A legal victory for her would remove police’s immunity from being taken to court for failing to protect the public from serious harm.

“If they had just listened to me,” she says. “It really hit home when I turned up at a Worboys ID parade and the other victims, about 30 women, were all chatting amongst themselves.

“I just sat in the corner thinking you are all here because of me, because I wasn’t believeable. The police thought I had made it all up and I hadn’t.”

The high court will rule on Friday on the woman’s claim against the police.

Operation Sapphire

Her case together with another of Worboy’s victims centres around appalling corporate failures.

There was a strategy and guidelines in place when the Met launched Operation Sapphire – dedicated teams whose sole focus was on sex crimes against women.

But when truly tested in the case of a serial rapist it failed because either officers didn’t follow the guidelines or simply were not trained to do so.

What the Met had set up failed to function. Eventually Worboys was caught, convicted and sent to prison for life in 2008.

But the delay brought trauma to some of the victims, who felt they had been confronted with a culture of disbelief and that in turn caused them to doubt themselves.

The mother said at times it got so bad she was on the verge of taking her own life.

“I felt nobody believed me. I started to think I have made it up.
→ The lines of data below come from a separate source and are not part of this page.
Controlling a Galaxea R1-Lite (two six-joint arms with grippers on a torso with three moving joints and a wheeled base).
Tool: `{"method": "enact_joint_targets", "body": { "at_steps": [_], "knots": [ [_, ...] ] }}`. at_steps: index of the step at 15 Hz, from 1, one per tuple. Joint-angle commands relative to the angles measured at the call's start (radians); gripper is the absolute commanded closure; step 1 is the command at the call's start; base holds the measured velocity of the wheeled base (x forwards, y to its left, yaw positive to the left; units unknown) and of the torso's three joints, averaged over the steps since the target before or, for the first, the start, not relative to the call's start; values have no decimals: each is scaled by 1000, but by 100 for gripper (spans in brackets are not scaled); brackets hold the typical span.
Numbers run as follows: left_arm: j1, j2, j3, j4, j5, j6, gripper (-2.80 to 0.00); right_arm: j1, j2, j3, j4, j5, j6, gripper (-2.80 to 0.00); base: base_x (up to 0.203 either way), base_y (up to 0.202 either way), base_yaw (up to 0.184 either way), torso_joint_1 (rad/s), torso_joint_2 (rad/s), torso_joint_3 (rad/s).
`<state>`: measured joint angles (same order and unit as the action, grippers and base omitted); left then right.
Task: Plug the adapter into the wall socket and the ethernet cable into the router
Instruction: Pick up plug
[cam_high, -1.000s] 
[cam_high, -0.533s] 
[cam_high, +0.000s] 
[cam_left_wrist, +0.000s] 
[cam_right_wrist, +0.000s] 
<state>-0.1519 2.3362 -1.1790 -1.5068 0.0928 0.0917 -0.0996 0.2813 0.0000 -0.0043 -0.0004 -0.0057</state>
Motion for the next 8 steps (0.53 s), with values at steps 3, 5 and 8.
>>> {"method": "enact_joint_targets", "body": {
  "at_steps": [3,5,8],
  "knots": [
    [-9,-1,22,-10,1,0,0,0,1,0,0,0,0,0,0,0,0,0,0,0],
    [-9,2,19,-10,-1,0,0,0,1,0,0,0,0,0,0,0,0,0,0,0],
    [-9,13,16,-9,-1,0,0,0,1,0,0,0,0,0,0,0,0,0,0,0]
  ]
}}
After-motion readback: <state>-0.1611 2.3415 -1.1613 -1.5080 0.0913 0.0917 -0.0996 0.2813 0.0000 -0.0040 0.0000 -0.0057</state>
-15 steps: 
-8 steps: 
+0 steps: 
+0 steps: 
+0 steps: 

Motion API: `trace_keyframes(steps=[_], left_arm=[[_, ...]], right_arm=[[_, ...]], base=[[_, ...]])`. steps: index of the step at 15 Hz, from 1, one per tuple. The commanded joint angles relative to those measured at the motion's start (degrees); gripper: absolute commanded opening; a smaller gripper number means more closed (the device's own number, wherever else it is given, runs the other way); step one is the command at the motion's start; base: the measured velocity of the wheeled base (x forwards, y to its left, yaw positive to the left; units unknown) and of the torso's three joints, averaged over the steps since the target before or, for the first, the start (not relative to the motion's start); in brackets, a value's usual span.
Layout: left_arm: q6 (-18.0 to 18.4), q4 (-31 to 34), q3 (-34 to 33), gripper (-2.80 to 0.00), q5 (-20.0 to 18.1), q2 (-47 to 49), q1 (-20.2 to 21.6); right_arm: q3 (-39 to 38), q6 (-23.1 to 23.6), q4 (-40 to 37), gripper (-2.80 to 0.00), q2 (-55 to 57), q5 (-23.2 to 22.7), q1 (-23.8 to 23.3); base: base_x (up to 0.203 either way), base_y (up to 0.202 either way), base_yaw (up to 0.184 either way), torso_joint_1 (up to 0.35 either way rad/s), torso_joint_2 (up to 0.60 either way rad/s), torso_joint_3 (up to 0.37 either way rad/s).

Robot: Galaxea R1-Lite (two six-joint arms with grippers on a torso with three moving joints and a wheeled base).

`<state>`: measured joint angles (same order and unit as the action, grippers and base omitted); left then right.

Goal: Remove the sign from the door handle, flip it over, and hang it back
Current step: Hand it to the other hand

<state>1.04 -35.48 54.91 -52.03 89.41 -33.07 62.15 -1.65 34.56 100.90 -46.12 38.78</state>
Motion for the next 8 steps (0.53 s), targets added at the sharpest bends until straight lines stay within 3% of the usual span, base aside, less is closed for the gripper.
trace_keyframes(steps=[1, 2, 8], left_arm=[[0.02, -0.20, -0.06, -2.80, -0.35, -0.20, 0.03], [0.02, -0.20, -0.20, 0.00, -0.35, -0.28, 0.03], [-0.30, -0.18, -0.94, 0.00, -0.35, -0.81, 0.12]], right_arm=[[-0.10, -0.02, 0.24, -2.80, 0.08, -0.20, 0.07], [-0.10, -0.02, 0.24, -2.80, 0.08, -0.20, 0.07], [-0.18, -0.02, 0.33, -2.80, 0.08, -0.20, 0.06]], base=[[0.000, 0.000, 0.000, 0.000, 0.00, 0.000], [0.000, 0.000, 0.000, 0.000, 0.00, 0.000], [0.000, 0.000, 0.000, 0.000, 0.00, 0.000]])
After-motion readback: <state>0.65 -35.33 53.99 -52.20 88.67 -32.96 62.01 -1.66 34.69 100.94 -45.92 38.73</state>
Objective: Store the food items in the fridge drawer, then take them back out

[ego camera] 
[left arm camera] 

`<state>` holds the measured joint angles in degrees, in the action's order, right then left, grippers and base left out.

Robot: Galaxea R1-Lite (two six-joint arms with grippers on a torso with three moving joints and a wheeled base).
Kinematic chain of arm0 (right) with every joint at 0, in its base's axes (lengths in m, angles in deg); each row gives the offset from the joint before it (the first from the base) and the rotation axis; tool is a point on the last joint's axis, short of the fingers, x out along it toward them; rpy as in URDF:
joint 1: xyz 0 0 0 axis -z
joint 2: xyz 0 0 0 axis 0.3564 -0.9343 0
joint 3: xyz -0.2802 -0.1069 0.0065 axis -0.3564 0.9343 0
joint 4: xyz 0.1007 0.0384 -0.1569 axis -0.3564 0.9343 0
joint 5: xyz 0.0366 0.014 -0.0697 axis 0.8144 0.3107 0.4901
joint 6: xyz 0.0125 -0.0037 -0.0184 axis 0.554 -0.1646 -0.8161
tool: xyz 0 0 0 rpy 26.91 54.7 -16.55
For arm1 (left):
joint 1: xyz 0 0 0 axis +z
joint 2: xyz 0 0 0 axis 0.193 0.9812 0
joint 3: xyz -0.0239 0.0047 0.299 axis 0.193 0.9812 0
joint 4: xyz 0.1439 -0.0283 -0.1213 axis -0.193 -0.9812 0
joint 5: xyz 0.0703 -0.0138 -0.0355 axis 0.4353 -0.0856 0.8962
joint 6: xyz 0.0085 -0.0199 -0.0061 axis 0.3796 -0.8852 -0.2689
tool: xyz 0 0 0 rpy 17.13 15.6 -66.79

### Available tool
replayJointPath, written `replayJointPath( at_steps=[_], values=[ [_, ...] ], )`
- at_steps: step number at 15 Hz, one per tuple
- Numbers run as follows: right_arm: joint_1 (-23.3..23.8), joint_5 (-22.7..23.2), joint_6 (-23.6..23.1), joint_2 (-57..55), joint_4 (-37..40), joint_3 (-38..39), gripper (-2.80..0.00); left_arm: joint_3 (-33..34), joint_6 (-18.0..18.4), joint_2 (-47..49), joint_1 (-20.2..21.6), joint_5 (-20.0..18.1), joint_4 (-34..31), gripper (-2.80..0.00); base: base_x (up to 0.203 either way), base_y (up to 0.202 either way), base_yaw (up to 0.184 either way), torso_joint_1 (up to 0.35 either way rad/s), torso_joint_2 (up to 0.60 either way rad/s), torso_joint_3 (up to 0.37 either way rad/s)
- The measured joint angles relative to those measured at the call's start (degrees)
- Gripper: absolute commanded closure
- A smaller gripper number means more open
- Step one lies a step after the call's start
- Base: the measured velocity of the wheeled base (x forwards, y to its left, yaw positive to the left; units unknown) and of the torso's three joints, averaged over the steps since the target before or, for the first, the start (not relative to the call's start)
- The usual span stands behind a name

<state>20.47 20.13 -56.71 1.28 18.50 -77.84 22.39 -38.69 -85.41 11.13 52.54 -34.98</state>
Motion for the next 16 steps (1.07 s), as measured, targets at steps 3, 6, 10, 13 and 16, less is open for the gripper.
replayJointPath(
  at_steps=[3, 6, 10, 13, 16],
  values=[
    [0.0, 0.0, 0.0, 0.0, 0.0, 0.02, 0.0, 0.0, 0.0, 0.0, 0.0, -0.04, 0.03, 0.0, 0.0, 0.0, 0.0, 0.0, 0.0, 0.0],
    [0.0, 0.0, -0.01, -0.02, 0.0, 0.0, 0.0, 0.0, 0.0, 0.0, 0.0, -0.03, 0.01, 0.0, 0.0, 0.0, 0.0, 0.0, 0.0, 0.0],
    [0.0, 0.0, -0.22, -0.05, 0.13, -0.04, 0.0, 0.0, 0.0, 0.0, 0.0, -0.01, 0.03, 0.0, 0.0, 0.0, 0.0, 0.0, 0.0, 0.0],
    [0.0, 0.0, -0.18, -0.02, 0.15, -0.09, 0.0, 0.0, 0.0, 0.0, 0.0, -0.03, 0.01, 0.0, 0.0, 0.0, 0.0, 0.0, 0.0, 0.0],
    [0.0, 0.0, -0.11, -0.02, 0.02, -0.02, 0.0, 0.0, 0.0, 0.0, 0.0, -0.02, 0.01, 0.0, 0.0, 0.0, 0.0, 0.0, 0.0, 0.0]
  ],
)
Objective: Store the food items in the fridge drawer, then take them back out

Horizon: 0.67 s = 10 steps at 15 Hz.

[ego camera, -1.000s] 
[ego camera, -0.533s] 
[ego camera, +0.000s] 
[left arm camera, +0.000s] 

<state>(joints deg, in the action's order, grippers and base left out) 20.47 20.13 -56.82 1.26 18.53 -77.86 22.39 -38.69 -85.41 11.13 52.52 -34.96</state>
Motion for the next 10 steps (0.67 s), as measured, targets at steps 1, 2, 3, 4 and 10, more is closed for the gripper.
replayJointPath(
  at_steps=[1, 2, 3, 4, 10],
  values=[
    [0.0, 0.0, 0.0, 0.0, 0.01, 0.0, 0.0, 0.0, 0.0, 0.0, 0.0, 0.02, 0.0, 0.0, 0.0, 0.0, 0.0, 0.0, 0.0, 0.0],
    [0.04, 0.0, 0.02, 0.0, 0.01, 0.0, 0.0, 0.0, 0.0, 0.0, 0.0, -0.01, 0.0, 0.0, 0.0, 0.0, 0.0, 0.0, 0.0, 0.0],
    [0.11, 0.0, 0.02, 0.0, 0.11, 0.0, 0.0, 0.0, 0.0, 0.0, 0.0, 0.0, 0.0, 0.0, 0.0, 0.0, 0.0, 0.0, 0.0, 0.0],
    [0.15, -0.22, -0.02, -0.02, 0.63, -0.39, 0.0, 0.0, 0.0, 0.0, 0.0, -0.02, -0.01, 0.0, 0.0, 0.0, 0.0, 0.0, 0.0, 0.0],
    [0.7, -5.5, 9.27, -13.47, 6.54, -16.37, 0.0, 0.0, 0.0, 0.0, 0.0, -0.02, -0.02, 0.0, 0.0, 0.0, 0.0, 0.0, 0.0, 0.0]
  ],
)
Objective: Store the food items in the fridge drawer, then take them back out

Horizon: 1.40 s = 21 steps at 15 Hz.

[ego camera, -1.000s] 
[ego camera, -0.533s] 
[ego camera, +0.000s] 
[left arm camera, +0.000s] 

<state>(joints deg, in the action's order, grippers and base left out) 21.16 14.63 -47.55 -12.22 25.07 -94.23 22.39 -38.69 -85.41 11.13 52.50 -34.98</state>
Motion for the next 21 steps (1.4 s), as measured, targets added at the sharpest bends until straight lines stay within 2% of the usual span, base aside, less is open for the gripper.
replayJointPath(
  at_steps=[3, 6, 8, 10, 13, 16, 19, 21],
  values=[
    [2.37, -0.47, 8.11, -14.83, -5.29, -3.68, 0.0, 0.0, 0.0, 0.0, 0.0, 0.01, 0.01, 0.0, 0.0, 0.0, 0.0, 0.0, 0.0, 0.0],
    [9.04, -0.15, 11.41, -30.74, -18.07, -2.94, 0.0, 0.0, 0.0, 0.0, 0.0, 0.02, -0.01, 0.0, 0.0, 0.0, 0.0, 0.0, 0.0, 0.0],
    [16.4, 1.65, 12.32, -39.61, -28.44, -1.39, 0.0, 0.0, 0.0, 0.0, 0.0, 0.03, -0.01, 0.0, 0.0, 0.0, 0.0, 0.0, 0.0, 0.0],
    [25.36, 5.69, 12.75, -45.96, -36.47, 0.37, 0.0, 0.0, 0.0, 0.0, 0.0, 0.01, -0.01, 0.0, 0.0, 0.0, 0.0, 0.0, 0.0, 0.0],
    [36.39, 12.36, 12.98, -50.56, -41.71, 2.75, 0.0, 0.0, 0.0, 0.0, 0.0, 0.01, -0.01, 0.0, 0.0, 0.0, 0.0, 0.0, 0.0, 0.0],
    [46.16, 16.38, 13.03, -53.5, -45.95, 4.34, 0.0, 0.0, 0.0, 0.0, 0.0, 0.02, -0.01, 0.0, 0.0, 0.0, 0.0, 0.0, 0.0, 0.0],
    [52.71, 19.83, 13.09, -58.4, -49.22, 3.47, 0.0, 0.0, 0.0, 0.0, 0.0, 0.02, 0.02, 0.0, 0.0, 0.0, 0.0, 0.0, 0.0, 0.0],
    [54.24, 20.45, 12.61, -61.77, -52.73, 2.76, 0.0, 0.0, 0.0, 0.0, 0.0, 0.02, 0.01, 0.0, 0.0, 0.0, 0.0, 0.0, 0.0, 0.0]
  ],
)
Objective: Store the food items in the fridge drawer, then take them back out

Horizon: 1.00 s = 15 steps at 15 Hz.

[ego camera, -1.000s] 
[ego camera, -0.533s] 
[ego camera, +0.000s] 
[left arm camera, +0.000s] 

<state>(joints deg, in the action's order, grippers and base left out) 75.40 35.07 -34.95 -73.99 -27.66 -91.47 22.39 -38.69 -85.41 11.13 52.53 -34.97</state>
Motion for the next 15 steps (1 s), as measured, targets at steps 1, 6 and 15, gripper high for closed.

It didn’t happen. I started to have suicidal thoughts. But I was a mum and had to be there for my son.

Read more: Woman’s suicide after rape spurs urgent review

“But I was falling apart. I remember one time I was so low, but I wouldn’t cry infront of my boy, and we put the music on and I was dancing infront of him thinking he’ll remember his mum was fun.”

The Worboys case prompted a complete overhaul of the way the Metropolitan Police dealt with victims and led to the setting up of a central intelligence unit to investigate serial sex offenders.

The mother, who cannot be named for legal reasons, says her case is not about money or revenge.

She says: “Nobody has held their hands up and said we are going to change things really. I need them to accept that what they have done is really wrong.”